• _Your task_: For the records that follow, give the number of lines containing the word "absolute", with no added text.

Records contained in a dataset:
»»

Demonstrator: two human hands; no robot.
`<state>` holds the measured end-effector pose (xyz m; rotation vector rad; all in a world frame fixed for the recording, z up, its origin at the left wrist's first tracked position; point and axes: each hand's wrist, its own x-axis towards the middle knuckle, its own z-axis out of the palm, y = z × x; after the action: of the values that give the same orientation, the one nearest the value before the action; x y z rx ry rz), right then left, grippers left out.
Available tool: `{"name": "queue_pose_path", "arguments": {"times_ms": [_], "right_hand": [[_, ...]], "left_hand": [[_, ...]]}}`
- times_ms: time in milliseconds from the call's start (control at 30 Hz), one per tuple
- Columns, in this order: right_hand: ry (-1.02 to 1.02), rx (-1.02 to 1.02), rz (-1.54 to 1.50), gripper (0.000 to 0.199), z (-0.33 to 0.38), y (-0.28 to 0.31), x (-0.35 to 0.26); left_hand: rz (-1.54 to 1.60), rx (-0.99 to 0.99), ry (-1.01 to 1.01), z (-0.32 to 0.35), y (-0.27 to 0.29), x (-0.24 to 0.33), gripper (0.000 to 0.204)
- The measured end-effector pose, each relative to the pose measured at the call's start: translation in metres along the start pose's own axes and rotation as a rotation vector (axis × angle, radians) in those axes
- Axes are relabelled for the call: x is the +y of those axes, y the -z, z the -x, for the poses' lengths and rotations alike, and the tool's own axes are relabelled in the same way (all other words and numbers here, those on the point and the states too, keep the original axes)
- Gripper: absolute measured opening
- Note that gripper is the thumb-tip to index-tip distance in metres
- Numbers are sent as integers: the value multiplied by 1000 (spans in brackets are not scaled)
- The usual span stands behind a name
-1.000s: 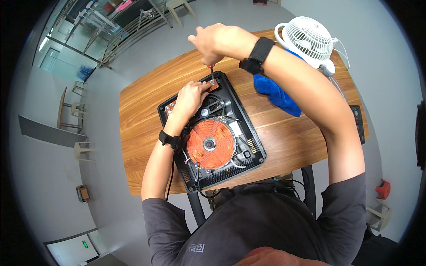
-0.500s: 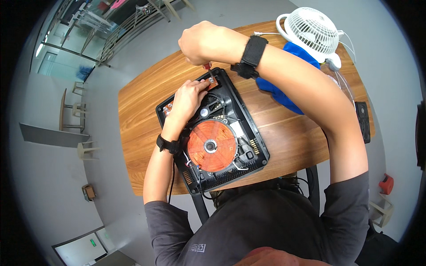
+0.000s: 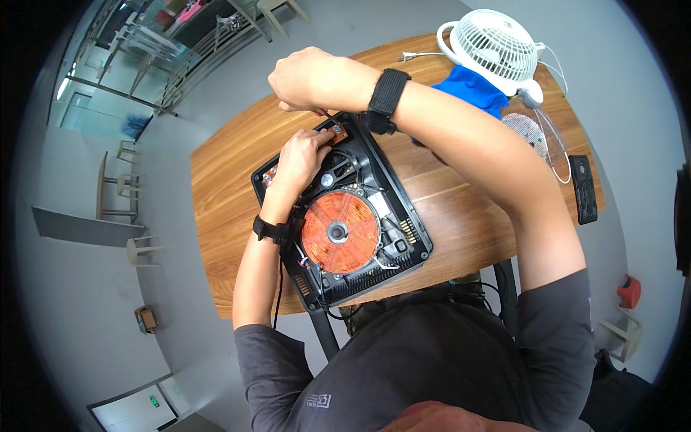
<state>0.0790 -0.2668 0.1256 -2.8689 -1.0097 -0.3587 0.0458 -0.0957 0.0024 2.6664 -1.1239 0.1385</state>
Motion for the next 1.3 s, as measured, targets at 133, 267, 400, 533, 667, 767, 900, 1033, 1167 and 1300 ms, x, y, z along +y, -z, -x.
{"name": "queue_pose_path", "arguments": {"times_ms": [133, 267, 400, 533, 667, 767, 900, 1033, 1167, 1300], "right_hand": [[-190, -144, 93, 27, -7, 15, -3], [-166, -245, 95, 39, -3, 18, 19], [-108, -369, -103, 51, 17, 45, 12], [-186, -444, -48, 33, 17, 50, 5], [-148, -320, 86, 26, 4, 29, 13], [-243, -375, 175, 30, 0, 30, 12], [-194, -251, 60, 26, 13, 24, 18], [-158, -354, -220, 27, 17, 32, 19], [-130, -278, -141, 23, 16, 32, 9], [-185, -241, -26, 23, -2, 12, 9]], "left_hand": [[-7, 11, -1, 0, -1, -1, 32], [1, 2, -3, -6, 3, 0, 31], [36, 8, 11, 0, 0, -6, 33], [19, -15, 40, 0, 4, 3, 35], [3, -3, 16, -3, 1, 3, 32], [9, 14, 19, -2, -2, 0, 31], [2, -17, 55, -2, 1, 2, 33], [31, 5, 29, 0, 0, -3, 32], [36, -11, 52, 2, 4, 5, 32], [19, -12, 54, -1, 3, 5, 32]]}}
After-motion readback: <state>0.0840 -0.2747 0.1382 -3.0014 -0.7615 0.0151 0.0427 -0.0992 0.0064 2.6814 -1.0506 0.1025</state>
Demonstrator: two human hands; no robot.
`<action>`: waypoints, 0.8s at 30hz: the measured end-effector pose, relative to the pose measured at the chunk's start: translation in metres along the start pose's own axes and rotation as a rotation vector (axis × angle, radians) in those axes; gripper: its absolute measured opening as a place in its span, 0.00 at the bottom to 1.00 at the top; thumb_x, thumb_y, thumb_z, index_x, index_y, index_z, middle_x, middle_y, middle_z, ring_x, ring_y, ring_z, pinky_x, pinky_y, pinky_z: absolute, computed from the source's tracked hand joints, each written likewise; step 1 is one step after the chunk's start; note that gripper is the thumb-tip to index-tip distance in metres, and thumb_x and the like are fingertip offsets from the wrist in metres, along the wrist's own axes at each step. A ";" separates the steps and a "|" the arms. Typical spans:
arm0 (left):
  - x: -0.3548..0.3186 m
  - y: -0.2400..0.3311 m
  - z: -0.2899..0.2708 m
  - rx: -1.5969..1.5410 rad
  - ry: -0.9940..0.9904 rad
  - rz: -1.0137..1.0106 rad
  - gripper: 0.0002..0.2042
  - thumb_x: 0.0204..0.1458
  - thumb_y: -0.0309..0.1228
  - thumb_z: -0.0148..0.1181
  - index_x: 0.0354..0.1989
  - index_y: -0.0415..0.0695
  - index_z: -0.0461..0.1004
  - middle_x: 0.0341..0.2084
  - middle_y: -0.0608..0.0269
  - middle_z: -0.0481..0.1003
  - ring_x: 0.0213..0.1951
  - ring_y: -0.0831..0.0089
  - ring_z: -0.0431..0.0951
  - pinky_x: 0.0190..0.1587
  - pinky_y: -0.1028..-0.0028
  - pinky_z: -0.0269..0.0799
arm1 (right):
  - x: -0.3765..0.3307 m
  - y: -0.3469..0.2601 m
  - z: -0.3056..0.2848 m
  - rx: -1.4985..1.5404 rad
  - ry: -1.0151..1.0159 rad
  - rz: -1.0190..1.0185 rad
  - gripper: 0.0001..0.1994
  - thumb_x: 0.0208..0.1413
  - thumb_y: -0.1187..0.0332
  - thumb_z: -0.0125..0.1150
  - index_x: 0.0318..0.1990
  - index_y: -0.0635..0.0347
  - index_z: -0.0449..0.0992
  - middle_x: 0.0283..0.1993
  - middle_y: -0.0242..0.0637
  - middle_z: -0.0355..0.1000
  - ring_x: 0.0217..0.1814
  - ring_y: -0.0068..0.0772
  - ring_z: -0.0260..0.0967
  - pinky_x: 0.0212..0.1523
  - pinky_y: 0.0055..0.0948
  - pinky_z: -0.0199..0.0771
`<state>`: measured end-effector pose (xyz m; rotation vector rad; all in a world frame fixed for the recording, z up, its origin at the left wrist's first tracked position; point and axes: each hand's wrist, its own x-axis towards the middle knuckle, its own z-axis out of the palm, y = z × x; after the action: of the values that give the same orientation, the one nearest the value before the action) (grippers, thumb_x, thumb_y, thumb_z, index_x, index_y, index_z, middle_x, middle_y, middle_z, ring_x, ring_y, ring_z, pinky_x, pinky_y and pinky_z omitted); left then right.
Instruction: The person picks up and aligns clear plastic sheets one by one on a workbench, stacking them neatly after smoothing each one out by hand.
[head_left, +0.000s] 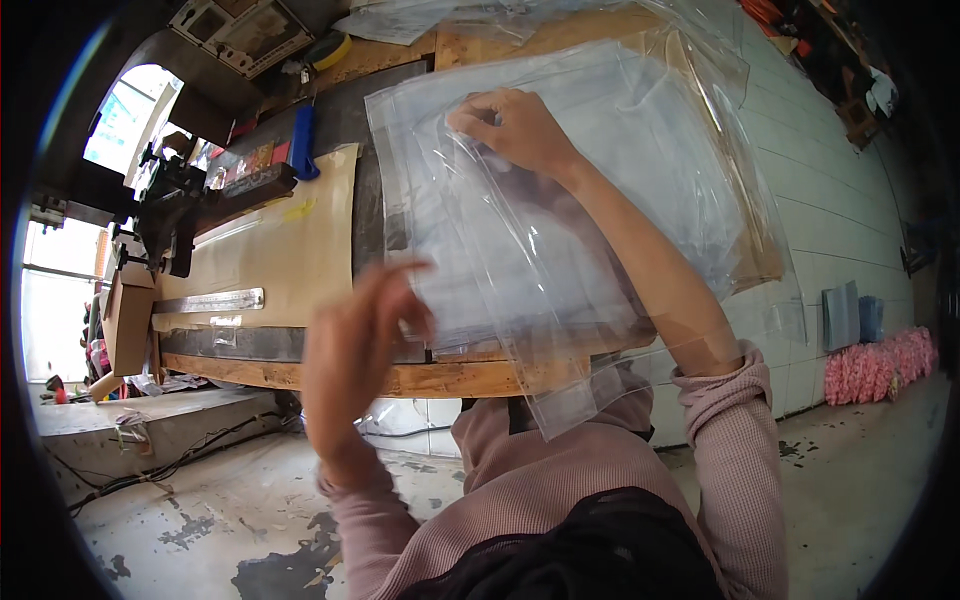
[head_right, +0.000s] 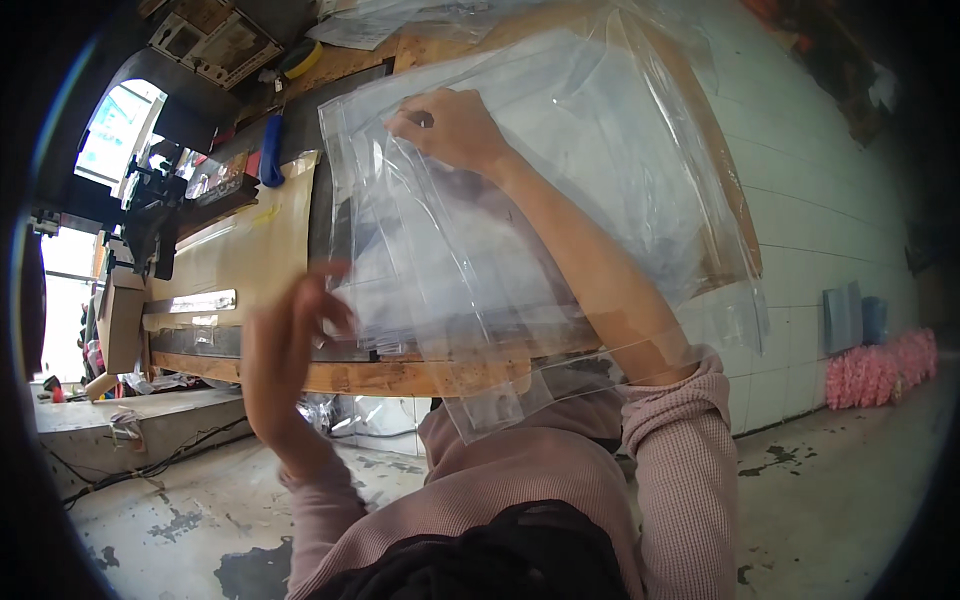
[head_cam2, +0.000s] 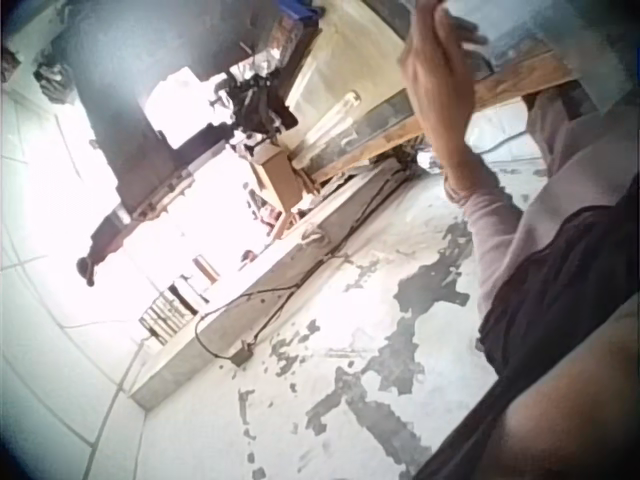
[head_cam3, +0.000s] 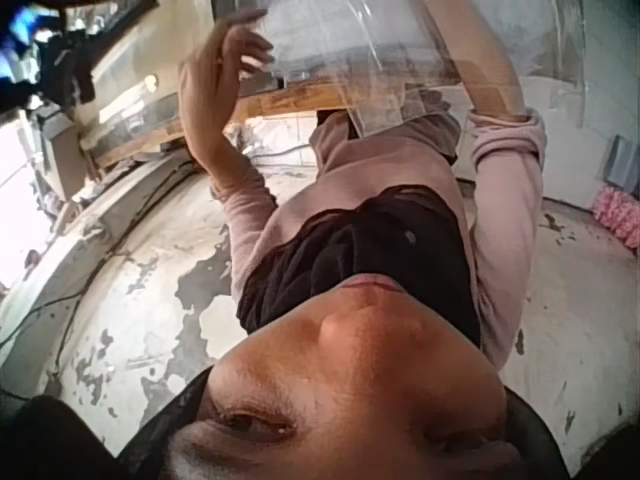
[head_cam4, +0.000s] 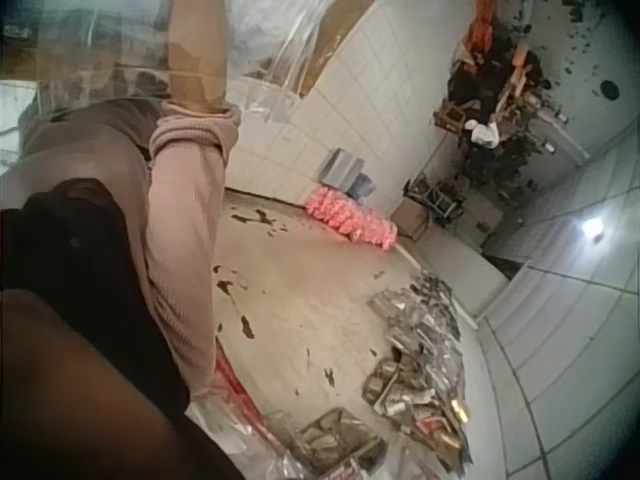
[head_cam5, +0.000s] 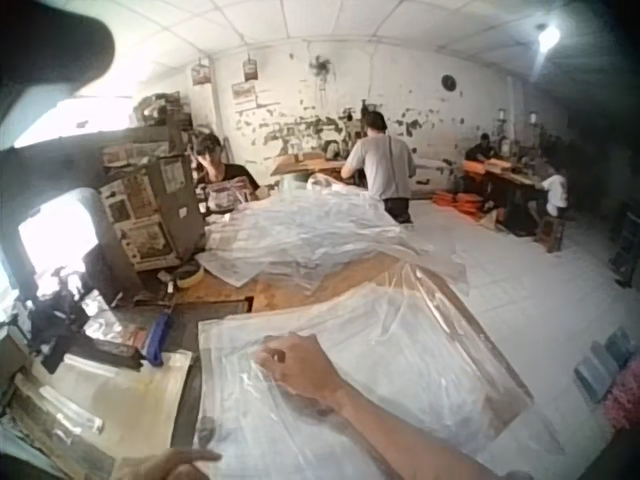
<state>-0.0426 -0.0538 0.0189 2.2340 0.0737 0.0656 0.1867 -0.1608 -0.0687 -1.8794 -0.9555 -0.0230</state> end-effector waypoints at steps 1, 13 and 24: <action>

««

• _Output of the task_: 2